Definition
Preventive maintenance (PM) is the set of scheduled actions carried out on an injection molding machine and its auxiliaries to prevent breakdowns before they happen, instead of repairing after a failure. In an injection molding plant it is the single biggest lever on unplanned downtime and machine OEE.
Why it matters
An unplanned stop in the middle of a production run scraps parts, breaks the thermal steady state and can damage the mold. Planned maintenance is scheduled into low-demand windows, keeps the press repeatable, and extends the life of the screw, barrel and hydraulics.
Preventive maintenance checklist for an injection molding machine
| Frequency | Tasks |
|---|---|
| Daily | Check oil level and temperature, water-circuit flow, hopper/dryer, safety gates and light curtains, clean the mold area |
| Weekly | Grease tie-bars and toggle/clamp, inspect heater bands and thermocouples, check hoses and couplings for leaks |
| Monthly | Hydraulic-oil analysis, clean oil cooler and filters, verify check-valve (non-return valve) seal, calibrate pressure and temperature sensors |
| Annual | Inspect screw and barrel wear, replace seals, full hydraulic service, electrical-cabinet and PLC backup, geometry/parallelism check |
Preventive vs. predictive vs. corrective maintenance
- Corrective: repair after the failure — cheapest to plan, most expensive in lost production.
- Preventive: fixed time- or cycle-based schedule — predictable, but can over-service parts that are still healthy.

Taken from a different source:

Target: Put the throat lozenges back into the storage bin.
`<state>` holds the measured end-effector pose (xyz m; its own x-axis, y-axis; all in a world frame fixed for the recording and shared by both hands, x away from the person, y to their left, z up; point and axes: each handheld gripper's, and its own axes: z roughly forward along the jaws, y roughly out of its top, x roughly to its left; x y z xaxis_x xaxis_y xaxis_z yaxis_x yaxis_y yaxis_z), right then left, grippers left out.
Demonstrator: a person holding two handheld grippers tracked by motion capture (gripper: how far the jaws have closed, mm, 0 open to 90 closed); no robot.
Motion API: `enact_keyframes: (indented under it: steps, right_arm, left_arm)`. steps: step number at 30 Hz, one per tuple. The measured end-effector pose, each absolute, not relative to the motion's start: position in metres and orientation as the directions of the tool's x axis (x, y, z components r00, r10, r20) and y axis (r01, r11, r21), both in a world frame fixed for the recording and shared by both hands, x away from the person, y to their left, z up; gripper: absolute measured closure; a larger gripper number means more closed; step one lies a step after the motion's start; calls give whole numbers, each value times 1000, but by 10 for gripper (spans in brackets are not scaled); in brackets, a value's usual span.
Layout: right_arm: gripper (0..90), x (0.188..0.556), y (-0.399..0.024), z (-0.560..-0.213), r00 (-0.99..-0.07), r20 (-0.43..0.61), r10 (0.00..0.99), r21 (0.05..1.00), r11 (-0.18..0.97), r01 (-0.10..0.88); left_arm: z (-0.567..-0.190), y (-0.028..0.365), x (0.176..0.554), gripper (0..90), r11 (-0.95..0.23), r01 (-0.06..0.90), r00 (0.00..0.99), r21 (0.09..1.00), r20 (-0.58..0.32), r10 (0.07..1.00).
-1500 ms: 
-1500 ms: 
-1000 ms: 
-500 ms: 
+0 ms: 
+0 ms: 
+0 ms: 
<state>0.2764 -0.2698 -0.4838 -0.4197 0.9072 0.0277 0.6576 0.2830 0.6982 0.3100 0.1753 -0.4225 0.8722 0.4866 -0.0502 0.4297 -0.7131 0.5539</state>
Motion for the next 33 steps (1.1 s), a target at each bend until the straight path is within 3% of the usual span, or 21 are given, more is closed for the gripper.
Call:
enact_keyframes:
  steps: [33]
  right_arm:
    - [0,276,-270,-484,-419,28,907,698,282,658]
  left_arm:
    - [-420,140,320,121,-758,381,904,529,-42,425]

- Predictive (IIoT): sensors track vibration, oil condition and cycle data to service only when needed — the modern target for Industry 4.0 cells.
What is preventive maintenance in injection molding?
It is time- or cycle-based servicing of the molding machine, auxiliaries and molds — lubrication, inspection, calibration and part replacement — done on a schedule to stop failures before they cause unplanned downtime.
What goes on a preventive maintenance checklist?
Daily oil and water checks, weekly lubrication and heater-band inspection, monthly hydraulic and check-valve service, and an annual screw/barrel wear inspection with full seal replacement.
What is the difference between preventive and predictive maintenance?
Preventive follows a fixed schedule; predictive uses sensor data (vibration, oil, cycle counts) to service only when the data shows it is needed, avoiding both breakdowns and unnecessary work.